Configuring action log storage for Elasticsearch and Splunk
By default, usage logs are stored in the Project Quay database and exposed through the web UI on organization and repository levels. Appropriate administrative privileges are required to see log entries. For deployments with a large amount of logged operations, you can store the usage logs in Elasticsearch and Splunk instead of the Project Quay database backend.
Configuring action log storage for Elasticsearch
Note
|
To configure action log storage for Elasticsearch, you must provide your own Elasticsearch stack, as it is not included with Project Quay as a customizable component. |
Enabling Elasticsearch logging can be done during Project Quay deployment or post-deployment using the configuration tool. The resulting configuration is stored in the config.yaml
file. When configured, usage log access continues to be provided through the web UI for repositories and organizations.

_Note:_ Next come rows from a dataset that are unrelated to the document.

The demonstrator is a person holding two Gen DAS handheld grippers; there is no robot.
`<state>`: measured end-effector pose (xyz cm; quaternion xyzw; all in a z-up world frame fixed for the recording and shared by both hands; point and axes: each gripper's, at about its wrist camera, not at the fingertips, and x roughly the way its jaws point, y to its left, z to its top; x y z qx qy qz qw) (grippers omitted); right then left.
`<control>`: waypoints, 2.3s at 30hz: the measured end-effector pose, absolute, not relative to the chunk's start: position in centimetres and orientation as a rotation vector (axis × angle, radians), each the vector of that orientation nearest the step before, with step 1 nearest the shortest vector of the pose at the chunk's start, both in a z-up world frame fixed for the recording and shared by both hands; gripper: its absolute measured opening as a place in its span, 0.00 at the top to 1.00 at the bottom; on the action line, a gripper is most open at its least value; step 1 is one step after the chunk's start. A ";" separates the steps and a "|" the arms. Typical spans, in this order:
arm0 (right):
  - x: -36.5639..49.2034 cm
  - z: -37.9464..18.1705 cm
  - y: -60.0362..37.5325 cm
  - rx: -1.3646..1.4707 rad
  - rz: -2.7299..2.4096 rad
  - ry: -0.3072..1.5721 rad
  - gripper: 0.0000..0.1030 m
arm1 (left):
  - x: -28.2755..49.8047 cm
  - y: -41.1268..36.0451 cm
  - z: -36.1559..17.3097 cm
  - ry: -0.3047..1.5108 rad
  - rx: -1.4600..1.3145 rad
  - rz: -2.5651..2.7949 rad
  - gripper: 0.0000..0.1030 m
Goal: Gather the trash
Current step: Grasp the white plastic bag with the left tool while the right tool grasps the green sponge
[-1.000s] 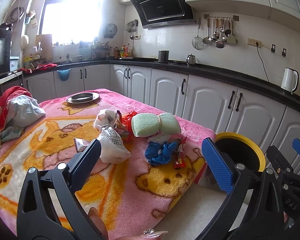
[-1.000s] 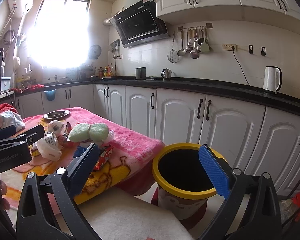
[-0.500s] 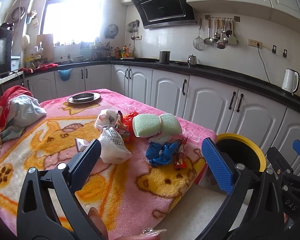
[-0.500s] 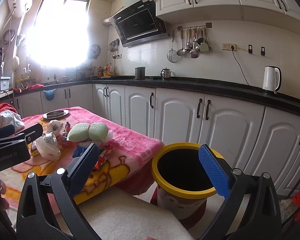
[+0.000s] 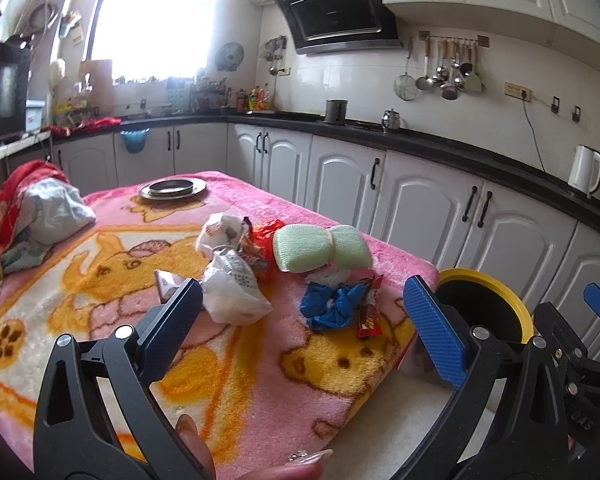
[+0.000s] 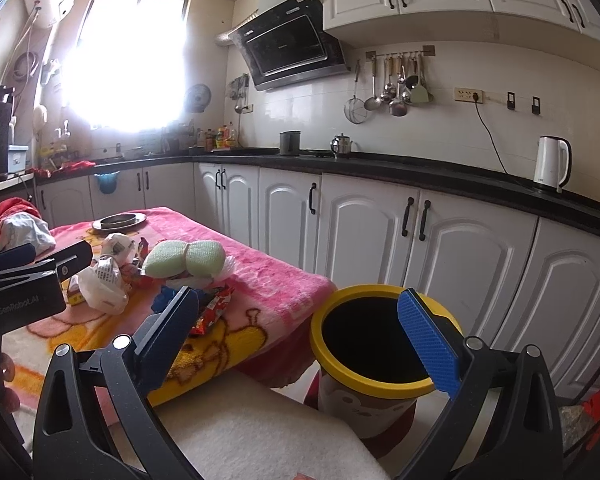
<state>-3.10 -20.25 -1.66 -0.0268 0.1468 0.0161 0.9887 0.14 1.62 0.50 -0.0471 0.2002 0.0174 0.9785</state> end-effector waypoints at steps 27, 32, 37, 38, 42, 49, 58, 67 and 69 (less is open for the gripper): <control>10.8 0.9 -13.2 -0.089 0.355 0.455 0.06 | 6.4 13.6 2.2 0.421 -0.242 0.195 0.10; 15.0 -0.7 -13.4 -0.059 0.332 0.539 0.06 | 9.5 12.6 0.8 0.492 -0.210 0.114 0.10; 18.2 -2.4 -13.1 -0.022 0.350 0.612 0.06 | 11.9 12.1 -1.2 0.593 -0.205 0.090 0.12; 18.8 -2.7 -13.0 -0.014 0.354 0.629 0.06 | 12.2 12.1 -1.5 0.605 -0.206 0.093 0.16; 20.8 -3.8 -12.2 0.013 0.384 0.672 0.06 | 13.2 11.7 -2.7 0.665 -0.202 0.099 0.24; 23.8 -5.8 -11.5 0.095 0.447 0.778 0.06 | 13.5 10.6 -4.6 0.727 -0.186 0.092 0.35; 24.6 -7.1 -12.1 0.201 0.561 0.886 0.39 | 12.7 10.6 -5.6 0.761 -0.213 0.071 0.53; 23.3 -6.0 -13.1 0.223 0.582 0.840 0.74 | 11.0 11.2 -5.6 0.767 -0.252 0.047 0.68; 22.7 -5.6 -13.1 0.216 0.592 0.823 0.77 | 10.6 11.2 -5.5 0.761 -0.253 0.038 0.72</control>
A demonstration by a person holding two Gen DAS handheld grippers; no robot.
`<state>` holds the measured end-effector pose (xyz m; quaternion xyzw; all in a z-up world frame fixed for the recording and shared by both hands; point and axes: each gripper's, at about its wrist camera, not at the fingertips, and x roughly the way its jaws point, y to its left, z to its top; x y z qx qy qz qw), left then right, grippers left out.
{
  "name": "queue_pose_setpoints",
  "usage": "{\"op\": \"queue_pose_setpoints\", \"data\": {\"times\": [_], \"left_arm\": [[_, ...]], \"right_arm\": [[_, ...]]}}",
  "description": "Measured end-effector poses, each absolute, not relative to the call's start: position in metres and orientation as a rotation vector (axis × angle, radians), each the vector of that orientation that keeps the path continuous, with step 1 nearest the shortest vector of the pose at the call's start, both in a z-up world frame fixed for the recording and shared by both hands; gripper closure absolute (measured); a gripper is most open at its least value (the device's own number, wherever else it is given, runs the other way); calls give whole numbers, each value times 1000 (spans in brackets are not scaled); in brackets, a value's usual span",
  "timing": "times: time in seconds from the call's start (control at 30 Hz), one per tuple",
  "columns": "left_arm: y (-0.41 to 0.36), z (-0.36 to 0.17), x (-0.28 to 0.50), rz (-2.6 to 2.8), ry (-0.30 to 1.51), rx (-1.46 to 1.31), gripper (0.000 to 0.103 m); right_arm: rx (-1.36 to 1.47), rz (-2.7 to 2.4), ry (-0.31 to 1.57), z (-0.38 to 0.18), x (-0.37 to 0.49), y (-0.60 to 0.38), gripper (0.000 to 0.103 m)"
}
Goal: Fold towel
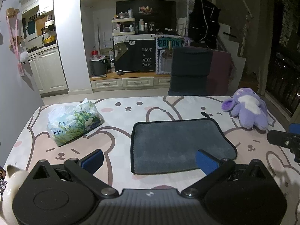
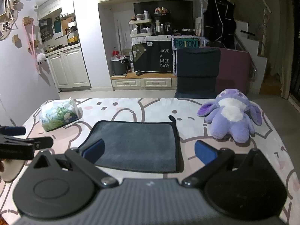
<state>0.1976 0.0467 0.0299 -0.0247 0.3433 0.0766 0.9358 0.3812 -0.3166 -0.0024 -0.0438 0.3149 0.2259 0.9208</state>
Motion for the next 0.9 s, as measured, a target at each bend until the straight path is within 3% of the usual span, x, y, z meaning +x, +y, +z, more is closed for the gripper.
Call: {"op": "queue_pose_setpoints", "data": {"times": [0.9], "left_arm": [[23, 49, 114, 79, 640, -44, 0]], "right_arm": [[-87, 495, 588, 12, 296, -347, 0]]}}
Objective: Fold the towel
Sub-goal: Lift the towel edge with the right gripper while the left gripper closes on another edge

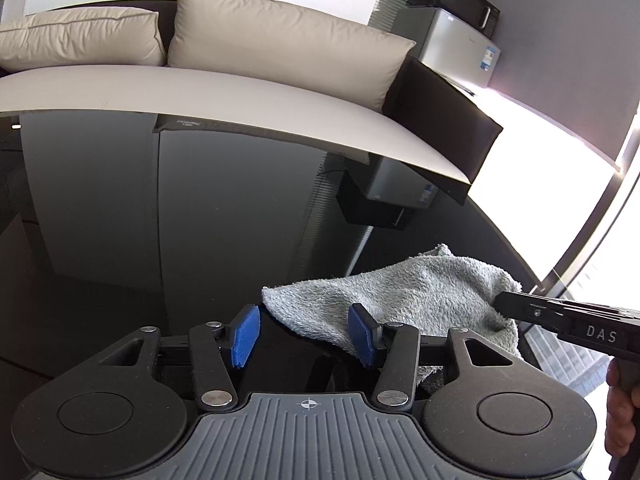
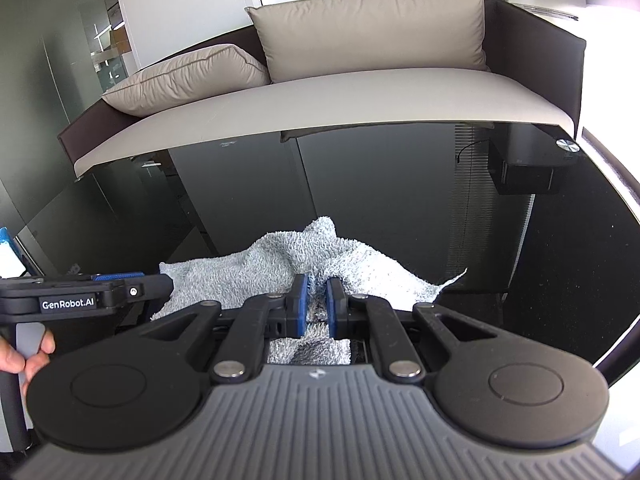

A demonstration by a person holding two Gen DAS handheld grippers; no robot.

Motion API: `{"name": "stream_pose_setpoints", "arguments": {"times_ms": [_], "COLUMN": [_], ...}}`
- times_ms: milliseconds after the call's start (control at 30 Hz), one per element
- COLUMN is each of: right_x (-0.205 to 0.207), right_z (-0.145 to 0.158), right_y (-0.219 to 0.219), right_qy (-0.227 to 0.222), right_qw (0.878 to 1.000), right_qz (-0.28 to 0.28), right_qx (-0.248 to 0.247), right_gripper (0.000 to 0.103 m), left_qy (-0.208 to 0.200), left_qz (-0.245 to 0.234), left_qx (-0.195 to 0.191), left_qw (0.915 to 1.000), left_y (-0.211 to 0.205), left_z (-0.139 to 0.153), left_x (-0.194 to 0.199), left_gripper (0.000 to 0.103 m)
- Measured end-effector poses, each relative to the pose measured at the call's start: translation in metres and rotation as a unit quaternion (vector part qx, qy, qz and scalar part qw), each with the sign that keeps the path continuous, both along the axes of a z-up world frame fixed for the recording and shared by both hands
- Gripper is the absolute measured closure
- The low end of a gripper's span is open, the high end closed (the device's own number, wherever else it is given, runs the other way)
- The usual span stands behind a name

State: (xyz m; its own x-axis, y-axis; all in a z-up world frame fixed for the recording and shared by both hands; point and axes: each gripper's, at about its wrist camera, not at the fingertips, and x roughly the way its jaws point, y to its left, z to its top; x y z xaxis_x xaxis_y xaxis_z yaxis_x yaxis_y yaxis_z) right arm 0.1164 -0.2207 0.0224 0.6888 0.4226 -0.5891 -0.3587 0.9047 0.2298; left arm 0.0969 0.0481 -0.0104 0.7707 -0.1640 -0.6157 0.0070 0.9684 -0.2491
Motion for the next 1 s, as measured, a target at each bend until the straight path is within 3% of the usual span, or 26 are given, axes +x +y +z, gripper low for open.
{"name": "stream_pose_setpoints", "arguments": {"times_ms": [67, 133, 233, 367, 600, 867, 1000], "right_x": [-0.001, 0.000, 0.000, 0.008, 0.029, 0.054, 0.060], "right_z": [0.002, 0.005, 0.010, 0.005, -0.016, -0.021, -0.023], "right_y": [-0.003, -0.011, -0.027, -0.047, -0.062, -0.077, -0.079], "right_qy": [-0.006, -0.011, -0.018, -0.006, 0.036, 0.026, 0.040], "right_qw": [1.000, 1.000, 0.998, 0.995, 0.990, 0.981, 0.982], "right_qz": [-0.003, -0.014, -0.042, -0.088, -0.113, -0.154, -0.148], "right_qx": [0.004, 0.019, 0.039, 0.040, 0.073, 0.113, 0.112], "right_gripper": [0.088, 0.072, 0.059, 0.058, 0.054, 0.054, 0.054], "left_qy": [-0.002, -0.001, -0.001, 0.002, -0.005, -0.004, -0.004], "left_qz": [0.004, 0.007, 0.012, 0.014, 0.004, -0.004, -0.006], "left_qx": [0.002, 0.000, 0.000, 0.000, 0.012, 0.021, 0.023], "left_qw": [1.0000, 1.0000, 0.9999, 0.9999, 0.9999, 0.9998, 0.9997], "left_y": [0.001, 0.003, 0.005, 0.006, 0.002, -0.004, -0.005], "left_z": [0.000, 0.000, 0.000, -0.001, -0.003, -0.004, -0.006], "left_x": [0.002, 0.004, 0.008, 0.013, 0.014, 0.015, 0.016], "left_gripper": [0.058, 0.058, 0.058, 0.058, 0.059, 0.072, 0.088]}}
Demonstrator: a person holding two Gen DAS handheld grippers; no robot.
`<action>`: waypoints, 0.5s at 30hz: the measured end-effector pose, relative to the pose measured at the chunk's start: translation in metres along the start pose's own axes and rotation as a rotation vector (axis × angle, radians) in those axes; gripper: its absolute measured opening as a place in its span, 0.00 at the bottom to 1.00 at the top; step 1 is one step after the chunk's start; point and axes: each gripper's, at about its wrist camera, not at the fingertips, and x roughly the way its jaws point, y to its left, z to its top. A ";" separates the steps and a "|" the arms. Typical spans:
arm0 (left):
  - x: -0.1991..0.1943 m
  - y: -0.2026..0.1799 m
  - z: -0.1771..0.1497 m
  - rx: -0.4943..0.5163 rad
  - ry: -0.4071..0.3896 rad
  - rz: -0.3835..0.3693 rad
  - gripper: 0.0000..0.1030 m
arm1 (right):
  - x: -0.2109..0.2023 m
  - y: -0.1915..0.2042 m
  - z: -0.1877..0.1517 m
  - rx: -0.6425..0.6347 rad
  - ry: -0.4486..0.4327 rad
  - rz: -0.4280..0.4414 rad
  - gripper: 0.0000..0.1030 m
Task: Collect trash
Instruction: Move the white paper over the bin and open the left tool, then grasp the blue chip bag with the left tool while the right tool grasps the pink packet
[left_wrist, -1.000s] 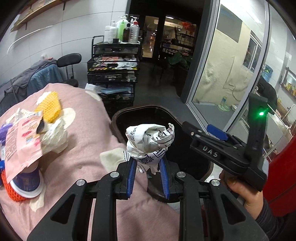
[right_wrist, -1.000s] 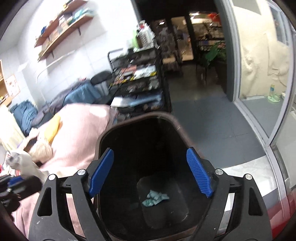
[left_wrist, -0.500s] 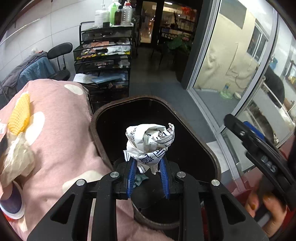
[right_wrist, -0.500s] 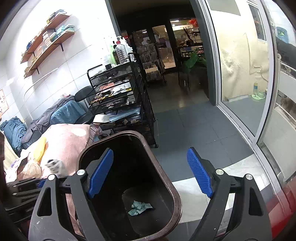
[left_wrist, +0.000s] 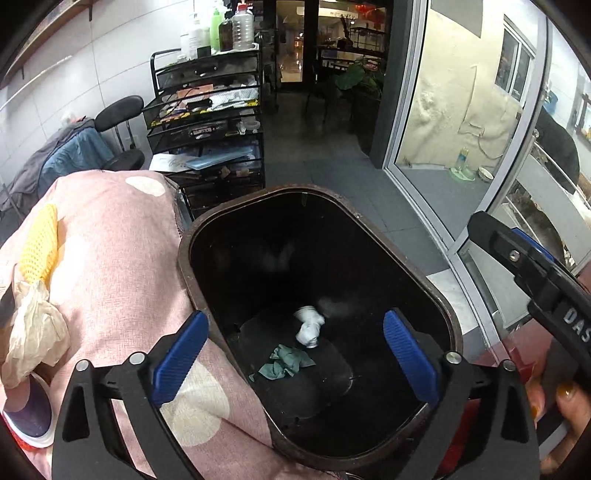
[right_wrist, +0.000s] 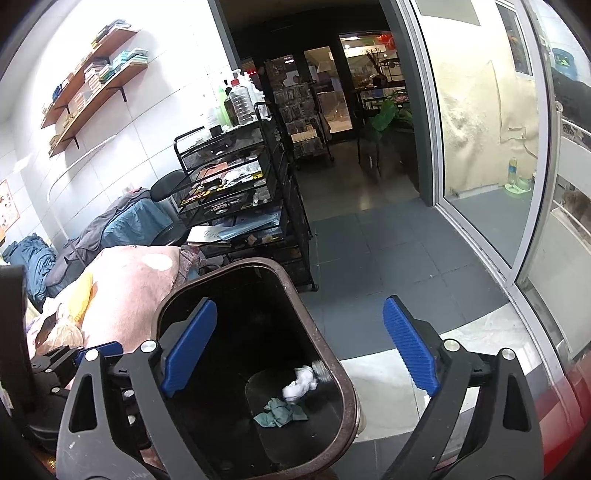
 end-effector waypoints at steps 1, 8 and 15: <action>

Use the following procedure to configure action log storage for Elasticsearch:
-
Obtain an Elasticsearch account.
-
Open the Project Quay Config Tool (either during or after Project Quay deployment).
-
Scroll to the Action Log Storage Configuration setting and select Elasticsearch. The following figure shows the Elasticsearch settings that appear:
-
Fill in the following information for your Elasticsearch instance:
-
Elasticsearch hostname: The hostname or IP address of the system providing the Elasticsearch service.
-
Elasticsearch port: The port number providing the Elasticsearch service on the host you just entered. Note that the port must be accessible from all systems running the Project Quay registry. The default is TCP port 9200.
-
Elasticsearch access key: The access key needed to gain access to the Elastic search service, if required.
-
Elasticsearch secret key: The secret key needed to gain access to the Elastic search service, if required.
-
AWS region: If you are running on AWS, set the AWS region (otherwise, leave it blank).
-
Index prefix: Choose a prefix to attach to log entries.
-
Logs Producer: Choose either Elasticsearch (default) or Kinesis to direct logs to an intermediate Kinesis stream on AWS. You need to set up your own pipeline to send logs from Kinesis to Elasticsearch (for example, Logstash). The following figure shows additional fields you would need to fill in for Kinesis:
-
-
If you chose Elasticsearch as the Logs Producer, no further configuration is needed. If you chose Kinesis, fill in the following:
-
Stream name: The name of the Kinesis stream.
-
AWS access key: The name of the AWS access key needed to gain access to the Kinesis stream, if required.
-
AWS secret key: The name of the AWS secret key needed to gain access to the Kinesis stream, if required.
-
AWS region: The AWS region.
-
-
When you are done, save the configuration. The configuration tool checks your settings. If there is a problem connecting to the Elasticsearch or Kinesis services, you will see an error and have the opportunity to continue editing. Otherwise, logging will begin to be directed to your Elasticsearch configuration after the cluster restarts with the new configuration.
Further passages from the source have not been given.